Cui Tiankai (; born October 1952) is a Chinese diplomat and longest-serving Chinese Ambassador to the United States, a role he filled from April 2013 to June 2021.

Early life and education 
In 1952, Cui was born in Shanghai, China. He is a native of Ningbo, Zhejiang Province, China.

Cui went to Shanghai Foreign Language School and graduated from the School of Foreign Languages of East China Normal University. Following his graduation from East China Normal University, Cui studied interpretation at the Beijing Foreign Studies University.

Career 

Following his studies in Beijing, Cui traveled with a Chinese delegation to the United Nations to work as an interpreter in the General Assembly.  After working in the UN for five years, Cui returned to academia to pursue a postgraduate degree from Johns Hopkins University's Paul H. Nitze School of Advanced International Studies in Washington, D.C.

After graduating from Johns Hopkins University, Cui joined the Ministry of Foreign Affairs first as a deputy director of the Department of International Organizations and Conferences and then spokesmen for the Information Department. In 1997, Cui was appointed Minister Counselor to the United Nations, a position he held until 1999. Cui continued to work with the Ministry throughout the next decade and held notable positions such as Director General of the Department of Asian Affairs, assistant minister of the Ministry of Foreign Affairs, and Ambassador to Japan. In 2013, Cui was selected by the 12th Standing Committee of the National People's Congress, then appointed by President Xi Jinping as the Ambassador to the United States, pursuant to the National People's Congress decision. On 22 June 2021, after eight years, he announced that he would leave the position.

Opinions 
In 2012, the case of the blind activist Chen Guangcheng triggered a diplomatic dispute between China and the US. Chen was permitted to study law in mainland China before going to the US for further studies. When Cui saw the shortlist of the universities that the Americans recommended, he roared: "There's no way he's going to East China Normal, I will not share an alma mater with that man!"

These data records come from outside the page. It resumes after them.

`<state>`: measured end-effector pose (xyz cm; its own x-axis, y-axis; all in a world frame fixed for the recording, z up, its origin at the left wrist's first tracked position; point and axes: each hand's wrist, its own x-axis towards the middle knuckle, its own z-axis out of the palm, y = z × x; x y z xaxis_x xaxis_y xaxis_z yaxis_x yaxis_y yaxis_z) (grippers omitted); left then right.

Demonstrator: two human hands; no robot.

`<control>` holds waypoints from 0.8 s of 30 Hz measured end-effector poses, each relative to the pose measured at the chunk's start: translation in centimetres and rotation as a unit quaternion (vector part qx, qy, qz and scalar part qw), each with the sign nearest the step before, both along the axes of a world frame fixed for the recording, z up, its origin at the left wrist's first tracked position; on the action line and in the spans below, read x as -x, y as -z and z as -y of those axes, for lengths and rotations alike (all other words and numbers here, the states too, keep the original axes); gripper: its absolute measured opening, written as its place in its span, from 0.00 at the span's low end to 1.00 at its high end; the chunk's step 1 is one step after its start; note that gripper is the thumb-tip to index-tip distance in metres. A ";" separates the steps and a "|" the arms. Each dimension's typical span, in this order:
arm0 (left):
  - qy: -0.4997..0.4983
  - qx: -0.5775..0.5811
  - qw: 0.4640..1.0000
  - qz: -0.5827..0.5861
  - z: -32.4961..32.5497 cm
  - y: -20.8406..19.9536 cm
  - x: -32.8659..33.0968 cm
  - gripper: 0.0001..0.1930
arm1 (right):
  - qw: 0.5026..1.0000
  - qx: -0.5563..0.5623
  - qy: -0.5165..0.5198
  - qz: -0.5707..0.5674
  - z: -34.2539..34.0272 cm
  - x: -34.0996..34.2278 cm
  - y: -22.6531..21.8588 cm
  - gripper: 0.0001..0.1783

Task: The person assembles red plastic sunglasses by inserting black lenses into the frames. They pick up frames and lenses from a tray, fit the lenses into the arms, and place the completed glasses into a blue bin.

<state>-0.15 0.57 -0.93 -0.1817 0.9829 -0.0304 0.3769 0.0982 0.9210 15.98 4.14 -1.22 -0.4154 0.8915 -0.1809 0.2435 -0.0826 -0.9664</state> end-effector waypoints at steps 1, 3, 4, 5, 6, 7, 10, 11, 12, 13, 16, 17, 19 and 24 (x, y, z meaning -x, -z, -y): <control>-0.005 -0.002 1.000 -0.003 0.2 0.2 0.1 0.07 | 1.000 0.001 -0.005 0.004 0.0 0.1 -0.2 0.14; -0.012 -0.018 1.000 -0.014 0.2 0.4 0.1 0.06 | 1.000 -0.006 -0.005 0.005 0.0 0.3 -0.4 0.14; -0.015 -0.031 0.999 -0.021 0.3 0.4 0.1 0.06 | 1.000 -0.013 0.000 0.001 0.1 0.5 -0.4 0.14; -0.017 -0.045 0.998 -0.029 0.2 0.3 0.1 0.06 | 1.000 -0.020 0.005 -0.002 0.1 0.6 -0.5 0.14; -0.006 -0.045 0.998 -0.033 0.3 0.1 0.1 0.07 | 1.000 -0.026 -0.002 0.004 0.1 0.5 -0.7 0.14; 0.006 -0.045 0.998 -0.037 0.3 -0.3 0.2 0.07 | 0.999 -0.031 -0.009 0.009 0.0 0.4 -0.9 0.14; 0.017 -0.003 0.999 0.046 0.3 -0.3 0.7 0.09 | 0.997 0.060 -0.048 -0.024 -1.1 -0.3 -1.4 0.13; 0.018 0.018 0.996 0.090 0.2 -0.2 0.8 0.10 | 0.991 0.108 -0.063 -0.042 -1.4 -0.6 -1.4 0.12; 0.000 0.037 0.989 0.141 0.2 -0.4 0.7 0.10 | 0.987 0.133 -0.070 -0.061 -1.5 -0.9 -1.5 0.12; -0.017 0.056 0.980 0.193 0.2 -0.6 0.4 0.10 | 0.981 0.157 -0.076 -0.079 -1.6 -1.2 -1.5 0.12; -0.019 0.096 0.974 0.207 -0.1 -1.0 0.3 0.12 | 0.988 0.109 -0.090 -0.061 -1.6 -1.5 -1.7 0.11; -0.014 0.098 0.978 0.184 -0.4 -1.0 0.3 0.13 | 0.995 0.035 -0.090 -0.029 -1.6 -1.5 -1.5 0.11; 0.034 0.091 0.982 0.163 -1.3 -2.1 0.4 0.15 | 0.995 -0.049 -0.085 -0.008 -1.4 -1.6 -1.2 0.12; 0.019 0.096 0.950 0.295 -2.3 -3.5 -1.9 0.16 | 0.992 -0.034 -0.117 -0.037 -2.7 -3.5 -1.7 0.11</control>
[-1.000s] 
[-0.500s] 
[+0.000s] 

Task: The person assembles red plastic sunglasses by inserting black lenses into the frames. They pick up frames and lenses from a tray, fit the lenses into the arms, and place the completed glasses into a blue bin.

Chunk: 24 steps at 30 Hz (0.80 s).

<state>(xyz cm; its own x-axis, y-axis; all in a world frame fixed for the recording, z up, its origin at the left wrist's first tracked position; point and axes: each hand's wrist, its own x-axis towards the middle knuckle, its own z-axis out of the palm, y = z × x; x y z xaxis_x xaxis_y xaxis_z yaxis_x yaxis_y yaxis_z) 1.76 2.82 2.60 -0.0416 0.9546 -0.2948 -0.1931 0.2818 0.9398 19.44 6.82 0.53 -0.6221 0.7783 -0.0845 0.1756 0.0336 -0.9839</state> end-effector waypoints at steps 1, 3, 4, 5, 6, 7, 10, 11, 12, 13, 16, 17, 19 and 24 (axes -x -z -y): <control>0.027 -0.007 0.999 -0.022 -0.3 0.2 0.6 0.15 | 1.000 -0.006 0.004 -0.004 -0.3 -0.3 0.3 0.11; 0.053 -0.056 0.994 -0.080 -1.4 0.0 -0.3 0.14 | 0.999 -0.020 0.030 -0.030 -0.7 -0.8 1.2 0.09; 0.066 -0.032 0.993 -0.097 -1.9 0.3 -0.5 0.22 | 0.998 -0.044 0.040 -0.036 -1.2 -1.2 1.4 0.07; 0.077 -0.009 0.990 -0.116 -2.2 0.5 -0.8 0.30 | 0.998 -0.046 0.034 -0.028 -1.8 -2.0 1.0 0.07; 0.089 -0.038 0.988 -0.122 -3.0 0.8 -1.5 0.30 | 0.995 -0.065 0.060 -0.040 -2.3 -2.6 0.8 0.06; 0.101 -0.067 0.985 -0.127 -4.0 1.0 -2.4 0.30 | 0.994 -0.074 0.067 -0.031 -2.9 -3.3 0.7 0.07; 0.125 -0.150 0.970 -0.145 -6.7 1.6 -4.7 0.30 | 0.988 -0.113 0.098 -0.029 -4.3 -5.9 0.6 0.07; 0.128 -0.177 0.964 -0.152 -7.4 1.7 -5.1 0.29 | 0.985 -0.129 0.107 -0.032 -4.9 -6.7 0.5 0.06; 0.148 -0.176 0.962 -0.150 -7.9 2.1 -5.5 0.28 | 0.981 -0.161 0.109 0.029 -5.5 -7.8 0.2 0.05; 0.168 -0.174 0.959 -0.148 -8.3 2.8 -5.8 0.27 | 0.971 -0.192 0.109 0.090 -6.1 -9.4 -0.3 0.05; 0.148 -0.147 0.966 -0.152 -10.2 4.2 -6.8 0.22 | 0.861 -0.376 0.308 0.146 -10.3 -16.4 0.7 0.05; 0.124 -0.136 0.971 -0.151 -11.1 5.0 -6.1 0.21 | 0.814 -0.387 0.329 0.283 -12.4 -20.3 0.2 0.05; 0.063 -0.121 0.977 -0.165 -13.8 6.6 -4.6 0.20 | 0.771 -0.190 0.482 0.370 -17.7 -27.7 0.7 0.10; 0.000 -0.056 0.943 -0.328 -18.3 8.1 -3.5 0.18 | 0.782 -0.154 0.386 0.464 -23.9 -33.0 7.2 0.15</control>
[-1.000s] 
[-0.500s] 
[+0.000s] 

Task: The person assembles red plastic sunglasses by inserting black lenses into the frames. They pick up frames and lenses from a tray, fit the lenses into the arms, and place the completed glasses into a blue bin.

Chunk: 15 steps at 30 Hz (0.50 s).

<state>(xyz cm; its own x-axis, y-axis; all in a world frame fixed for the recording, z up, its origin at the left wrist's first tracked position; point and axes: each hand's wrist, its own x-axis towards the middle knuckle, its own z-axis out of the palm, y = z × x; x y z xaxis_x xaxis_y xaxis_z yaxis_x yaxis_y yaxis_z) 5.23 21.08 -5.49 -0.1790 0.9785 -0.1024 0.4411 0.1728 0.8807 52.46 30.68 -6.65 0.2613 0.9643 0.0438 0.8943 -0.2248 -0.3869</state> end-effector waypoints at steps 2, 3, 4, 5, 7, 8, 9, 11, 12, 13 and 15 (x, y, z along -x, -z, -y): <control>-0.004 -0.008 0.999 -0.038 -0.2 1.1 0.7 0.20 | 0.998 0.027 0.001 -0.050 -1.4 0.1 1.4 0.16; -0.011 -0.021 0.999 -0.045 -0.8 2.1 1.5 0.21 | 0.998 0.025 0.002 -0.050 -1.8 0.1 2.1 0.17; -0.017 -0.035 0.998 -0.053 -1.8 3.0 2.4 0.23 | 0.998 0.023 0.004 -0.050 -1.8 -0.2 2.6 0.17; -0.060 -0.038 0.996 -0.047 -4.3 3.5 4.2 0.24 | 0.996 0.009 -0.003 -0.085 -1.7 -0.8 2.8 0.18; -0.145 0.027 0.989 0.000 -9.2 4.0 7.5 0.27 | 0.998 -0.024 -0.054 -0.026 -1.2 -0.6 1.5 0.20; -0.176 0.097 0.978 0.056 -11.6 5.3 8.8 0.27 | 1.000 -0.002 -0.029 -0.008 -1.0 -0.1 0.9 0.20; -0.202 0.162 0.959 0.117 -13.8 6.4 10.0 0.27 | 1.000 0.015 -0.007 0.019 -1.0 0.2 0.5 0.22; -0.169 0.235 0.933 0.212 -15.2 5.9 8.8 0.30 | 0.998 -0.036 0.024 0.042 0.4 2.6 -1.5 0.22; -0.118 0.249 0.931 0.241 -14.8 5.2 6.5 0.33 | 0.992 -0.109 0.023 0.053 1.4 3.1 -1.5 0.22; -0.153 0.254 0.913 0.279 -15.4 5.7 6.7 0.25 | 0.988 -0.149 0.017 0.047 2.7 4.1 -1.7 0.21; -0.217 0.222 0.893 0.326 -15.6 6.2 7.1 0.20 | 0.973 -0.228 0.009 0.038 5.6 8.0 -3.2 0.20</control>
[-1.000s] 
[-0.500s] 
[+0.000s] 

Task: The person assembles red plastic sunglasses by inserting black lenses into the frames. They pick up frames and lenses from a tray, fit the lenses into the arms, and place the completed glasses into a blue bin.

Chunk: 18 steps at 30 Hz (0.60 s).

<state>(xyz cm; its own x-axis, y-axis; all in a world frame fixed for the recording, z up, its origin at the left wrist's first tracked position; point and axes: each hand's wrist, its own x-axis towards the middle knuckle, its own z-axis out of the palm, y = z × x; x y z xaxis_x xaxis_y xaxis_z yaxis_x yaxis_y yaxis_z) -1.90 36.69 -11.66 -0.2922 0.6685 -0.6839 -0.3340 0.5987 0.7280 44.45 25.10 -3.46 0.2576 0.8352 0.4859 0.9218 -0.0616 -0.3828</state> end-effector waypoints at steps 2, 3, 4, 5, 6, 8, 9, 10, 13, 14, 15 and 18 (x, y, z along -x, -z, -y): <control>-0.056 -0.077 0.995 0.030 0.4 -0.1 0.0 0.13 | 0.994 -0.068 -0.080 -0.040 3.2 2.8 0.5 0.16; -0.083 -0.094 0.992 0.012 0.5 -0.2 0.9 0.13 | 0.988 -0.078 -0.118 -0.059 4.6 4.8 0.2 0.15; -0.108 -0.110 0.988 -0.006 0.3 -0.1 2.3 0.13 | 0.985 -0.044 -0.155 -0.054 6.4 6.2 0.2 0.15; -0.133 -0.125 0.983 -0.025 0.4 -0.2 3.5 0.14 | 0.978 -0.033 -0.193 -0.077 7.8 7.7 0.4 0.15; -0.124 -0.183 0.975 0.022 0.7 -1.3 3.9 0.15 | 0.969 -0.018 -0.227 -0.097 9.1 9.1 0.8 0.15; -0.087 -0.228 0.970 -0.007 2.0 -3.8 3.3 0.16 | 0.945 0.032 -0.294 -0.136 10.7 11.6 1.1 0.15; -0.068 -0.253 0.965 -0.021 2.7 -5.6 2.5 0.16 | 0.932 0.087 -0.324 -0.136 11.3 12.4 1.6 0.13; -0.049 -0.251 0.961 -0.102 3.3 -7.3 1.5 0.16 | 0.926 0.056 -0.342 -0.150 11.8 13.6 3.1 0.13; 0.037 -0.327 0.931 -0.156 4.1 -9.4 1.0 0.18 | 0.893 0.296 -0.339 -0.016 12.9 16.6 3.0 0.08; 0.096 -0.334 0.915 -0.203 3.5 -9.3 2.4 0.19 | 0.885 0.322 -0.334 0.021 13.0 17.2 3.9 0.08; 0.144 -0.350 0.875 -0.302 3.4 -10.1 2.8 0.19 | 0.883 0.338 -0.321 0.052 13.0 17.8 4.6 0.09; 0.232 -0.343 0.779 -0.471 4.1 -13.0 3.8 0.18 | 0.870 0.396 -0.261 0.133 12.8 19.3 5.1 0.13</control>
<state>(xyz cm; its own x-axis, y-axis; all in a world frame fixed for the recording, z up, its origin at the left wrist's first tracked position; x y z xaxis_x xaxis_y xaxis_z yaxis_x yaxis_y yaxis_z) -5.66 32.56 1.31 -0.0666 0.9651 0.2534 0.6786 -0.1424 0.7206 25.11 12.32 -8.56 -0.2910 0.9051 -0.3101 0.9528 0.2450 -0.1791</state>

On March 6, 2013, Cui was interviewed by reporters from China Youth Daily when he attended the National People's Congress. "The root cause of all problems in Sino-Japan relationship is whether Japan can accept a powerful and developed China." Cui then said, if Japan can recognize and solve this problem, all other problems can be resolved.

On October 8, 2013, Cui delivered a speech at the School of Advanced International Studies at the Johns Hopkins University. He said some Japanese believe that: "During World War II, Japan was only defeated by United States and her atom bombs. Therefore, Japan only needs to get along well with United States while ignoring other nations." "This is a downright incorrect viewpoint." Cui emphasizes that, "Japan was defeated by all the peace-loving people including both Chinese and American people. There will be dire consequences if Japan is misled by incorrect viewpoints about past history."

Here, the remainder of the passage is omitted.